# [EXERCISE INSTRUCTIONS]
Please count how many lines of the data include the word "instance". Give only that number in reply.

DATA FOR THIS TASK below:

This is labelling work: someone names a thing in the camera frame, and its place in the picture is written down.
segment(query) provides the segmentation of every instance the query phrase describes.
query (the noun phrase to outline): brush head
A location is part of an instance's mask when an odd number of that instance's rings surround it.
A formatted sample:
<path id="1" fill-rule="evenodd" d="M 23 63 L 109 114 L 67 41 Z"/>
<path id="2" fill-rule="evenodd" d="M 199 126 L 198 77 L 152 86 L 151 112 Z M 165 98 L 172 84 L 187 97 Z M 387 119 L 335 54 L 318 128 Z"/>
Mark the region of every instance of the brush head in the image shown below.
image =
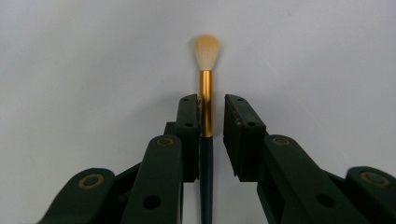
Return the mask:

End of DATA FOR THIS TASK.

# [SOLUTION TO THE EXERCISE]
3